THE TASK:
In the material below, list every line carrying the string "coordinates".
======== SOURCE MATERIAL ========
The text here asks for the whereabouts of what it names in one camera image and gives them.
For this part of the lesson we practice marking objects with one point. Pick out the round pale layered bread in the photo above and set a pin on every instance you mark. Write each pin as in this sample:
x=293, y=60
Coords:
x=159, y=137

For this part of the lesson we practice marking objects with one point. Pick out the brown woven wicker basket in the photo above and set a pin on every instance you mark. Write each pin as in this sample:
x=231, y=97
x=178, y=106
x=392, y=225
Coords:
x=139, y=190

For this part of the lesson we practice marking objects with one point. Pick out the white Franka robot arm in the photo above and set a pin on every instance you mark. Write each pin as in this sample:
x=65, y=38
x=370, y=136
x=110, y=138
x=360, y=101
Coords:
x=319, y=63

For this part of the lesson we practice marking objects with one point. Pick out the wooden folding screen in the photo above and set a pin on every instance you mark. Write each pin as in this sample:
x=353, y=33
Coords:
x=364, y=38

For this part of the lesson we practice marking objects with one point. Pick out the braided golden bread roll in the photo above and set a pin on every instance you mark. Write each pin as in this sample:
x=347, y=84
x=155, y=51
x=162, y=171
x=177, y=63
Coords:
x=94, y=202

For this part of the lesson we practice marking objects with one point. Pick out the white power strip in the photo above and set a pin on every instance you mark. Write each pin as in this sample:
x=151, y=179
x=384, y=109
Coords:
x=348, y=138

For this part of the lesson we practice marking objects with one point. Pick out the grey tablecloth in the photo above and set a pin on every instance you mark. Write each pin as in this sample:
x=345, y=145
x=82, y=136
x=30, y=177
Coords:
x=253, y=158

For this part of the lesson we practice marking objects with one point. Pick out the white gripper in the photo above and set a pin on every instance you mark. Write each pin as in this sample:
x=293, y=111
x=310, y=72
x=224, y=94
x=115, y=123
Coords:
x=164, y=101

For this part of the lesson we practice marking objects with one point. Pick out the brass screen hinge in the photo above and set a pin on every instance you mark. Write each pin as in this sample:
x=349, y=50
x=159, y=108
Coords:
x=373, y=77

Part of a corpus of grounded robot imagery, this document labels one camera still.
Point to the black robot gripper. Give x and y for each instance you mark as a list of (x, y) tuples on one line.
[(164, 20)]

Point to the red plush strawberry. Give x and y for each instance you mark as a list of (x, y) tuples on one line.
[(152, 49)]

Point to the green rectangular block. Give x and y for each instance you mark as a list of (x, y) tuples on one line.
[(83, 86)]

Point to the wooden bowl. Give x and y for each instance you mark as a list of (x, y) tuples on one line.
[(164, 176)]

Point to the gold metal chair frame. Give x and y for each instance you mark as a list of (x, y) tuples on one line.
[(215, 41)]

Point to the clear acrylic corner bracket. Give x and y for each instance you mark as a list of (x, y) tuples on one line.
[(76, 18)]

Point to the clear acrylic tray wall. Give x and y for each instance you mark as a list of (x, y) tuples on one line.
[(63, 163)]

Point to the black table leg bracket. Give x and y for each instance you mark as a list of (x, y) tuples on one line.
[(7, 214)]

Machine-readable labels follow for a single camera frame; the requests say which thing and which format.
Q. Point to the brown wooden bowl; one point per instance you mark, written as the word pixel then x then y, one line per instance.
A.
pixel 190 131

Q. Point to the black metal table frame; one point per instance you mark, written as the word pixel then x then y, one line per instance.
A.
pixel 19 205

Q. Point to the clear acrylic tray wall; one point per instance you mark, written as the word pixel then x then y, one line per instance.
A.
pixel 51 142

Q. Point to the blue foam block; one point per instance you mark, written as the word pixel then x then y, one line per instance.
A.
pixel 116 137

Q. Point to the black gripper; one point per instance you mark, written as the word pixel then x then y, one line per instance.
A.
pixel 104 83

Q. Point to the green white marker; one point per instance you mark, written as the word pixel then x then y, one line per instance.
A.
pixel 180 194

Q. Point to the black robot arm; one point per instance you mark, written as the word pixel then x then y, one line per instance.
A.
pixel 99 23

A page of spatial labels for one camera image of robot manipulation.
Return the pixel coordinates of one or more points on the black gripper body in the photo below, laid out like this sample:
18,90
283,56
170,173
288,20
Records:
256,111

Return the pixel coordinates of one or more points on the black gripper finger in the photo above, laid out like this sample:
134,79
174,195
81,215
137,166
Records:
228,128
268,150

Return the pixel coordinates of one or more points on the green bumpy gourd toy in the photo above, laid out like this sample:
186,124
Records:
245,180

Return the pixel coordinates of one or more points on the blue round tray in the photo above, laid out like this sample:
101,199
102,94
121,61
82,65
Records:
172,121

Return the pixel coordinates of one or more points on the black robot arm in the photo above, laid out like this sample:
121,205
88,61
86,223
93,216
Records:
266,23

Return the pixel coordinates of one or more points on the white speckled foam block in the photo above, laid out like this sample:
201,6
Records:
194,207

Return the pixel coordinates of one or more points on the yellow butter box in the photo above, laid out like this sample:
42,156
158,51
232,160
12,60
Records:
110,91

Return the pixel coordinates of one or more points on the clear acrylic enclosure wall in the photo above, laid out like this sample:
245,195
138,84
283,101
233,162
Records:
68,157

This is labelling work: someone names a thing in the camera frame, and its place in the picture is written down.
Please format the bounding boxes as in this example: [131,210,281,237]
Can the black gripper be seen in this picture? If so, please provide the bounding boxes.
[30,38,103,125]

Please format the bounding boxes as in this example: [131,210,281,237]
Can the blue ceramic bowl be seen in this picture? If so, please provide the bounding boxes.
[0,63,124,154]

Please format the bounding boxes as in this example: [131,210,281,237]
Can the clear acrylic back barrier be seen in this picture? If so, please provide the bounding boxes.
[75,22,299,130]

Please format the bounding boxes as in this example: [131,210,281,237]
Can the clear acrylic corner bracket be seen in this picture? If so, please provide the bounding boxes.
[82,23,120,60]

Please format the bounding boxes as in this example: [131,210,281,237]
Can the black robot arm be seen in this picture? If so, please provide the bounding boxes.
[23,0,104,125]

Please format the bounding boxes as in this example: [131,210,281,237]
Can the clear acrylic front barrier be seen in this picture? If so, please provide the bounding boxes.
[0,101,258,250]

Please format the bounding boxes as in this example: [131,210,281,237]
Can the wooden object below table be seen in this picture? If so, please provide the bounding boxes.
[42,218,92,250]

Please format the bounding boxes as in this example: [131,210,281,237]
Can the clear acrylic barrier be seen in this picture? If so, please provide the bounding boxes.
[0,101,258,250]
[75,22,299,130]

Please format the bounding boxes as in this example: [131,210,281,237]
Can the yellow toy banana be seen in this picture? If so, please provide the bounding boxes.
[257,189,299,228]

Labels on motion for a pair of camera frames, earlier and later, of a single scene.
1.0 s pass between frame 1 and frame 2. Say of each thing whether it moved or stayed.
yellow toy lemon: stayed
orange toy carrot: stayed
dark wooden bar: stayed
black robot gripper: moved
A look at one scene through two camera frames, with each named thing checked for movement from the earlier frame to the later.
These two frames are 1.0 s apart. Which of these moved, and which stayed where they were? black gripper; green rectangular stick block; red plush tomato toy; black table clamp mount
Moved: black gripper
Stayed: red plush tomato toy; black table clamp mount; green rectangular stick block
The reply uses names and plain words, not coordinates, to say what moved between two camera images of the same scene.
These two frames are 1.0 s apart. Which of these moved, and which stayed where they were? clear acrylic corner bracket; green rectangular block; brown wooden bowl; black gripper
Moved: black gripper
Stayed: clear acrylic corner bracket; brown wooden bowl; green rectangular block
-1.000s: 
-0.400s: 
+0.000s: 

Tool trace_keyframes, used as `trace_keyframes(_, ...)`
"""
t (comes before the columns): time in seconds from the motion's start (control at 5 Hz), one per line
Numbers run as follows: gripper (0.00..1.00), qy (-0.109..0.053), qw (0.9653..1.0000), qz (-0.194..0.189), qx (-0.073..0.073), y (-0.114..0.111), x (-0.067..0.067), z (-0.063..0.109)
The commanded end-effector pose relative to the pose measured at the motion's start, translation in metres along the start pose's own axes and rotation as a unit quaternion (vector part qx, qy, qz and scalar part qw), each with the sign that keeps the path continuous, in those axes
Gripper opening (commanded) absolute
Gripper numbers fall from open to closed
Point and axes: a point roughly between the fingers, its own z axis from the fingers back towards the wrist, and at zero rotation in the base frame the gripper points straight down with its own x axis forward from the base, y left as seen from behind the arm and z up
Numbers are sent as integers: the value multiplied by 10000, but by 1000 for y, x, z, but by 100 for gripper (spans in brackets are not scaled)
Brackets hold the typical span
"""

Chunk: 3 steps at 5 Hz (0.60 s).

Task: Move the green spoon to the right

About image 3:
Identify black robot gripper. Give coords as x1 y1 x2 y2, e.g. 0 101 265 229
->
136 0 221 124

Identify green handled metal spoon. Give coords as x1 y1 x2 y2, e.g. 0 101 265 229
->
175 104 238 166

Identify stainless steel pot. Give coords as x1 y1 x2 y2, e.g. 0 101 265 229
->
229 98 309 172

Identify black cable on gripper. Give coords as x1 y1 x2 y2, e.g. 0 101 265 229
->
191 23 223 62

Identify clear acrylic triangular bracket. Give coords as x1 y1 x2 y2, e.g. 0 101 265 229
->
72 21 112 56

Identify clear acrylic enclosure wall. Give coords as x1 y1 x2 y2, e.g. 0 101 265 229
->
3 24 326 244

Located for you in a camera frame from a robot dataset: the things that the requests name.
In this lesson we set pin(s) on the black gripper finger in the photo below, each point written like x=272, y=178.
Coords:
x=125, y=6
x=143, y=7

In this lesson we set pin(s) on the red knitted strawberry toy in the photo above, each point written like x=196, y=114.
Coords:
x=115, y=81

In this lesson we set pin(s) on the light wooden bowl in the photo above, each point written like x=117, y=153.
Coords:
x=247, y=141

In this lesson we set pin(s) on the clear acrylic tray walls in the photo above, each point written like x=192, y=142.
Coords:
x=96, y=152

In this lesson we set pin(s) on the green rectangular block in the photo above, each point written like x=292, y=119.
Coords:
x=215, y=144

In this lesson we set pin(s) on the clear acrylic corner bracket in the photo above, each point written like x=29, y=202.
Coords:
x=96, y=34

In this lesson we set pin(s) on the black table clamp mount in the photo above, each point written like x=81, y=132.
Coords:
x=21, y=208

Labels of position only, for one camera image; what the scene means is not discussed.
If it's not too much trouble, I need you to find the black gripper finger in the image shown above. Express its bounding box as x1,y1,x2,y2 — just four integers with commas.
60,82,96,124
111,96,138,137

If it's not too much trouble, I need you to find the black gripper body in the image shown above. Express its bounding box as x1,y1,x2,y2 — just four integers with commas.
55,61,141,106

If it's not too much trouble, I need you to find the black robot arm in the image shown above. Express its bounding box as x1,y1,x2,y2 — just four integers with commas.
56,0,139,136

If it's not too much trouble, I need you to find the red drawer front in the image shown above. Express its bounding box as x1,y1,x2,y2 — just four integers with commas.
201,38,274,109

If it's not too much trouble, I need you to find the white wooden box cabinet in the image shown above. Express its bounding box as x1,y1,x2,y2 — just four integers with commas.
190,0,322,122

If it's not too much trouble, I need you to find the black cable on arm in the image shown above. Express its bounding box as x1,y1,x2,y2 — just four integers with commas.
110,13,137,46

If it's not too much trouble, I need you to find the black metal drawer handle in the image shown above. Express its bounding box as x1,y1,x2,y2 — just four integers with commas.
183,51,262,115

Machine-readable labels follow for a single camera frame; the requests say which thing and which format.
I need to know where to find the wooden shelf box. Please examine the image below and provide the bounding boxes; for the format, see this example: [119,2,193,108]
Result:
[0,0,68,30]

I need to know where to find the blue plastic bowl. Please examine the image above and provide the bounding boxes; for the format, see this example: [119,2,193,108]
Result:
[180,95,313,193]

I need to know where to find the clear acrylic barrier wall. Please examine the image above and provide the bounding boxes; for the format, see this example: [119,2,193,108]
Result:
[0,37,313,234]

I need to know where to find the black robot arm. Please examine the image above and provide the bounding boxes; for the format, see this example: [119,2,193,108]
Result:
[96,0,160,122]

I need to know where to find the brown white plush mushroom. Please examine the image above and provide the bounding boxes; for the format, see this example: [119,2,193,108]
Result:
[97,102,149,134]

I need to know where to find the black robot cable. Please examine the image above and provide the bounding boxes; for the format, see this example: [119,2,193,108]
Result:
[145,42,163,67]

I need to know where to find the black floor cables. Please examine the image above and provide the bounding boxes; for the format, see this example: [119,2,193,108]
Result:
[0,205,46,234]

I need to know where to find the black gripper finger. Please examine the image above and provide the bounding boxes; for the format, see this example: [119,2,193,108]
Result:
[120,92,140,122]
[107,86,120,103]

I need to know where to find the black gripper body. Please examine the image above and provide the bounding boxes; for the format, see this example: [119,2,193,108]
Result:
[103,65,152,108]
========
OUTPUT FOR THIS EXERCISE:
Return the pixel coordinates of one or more points on the black gripper body in the photo below, laid out like this sample:
Return the pixel coordinates of one or more points on the black gripper finger in the photo above, laid out like this sample:
Return the pixel coordinates of one or more points on the green bumpy gourd toy in the photo above, laid out like this sample:
Return the pixel coordinates of one or more points on the blue round tray in the photo above, laid out like this sample:
Return the pixel coordinates of one or more points on the black robot arm in the photo above, laid out like this sample:
Return the pixel coordinates of one or more points on the white speckled foam block in the photo above, laid out like this sample:
Return the pixel coordinates of one or more points on the yellow butter box in the photo above, laid out like this sample:
Return the pixel coordinates of one or more points on the clear acrylic enclosure wall in the photo above, laid out like this sample:
The reply uses names and plain words, not coordinates, to say what moved between two camera images of the same scene.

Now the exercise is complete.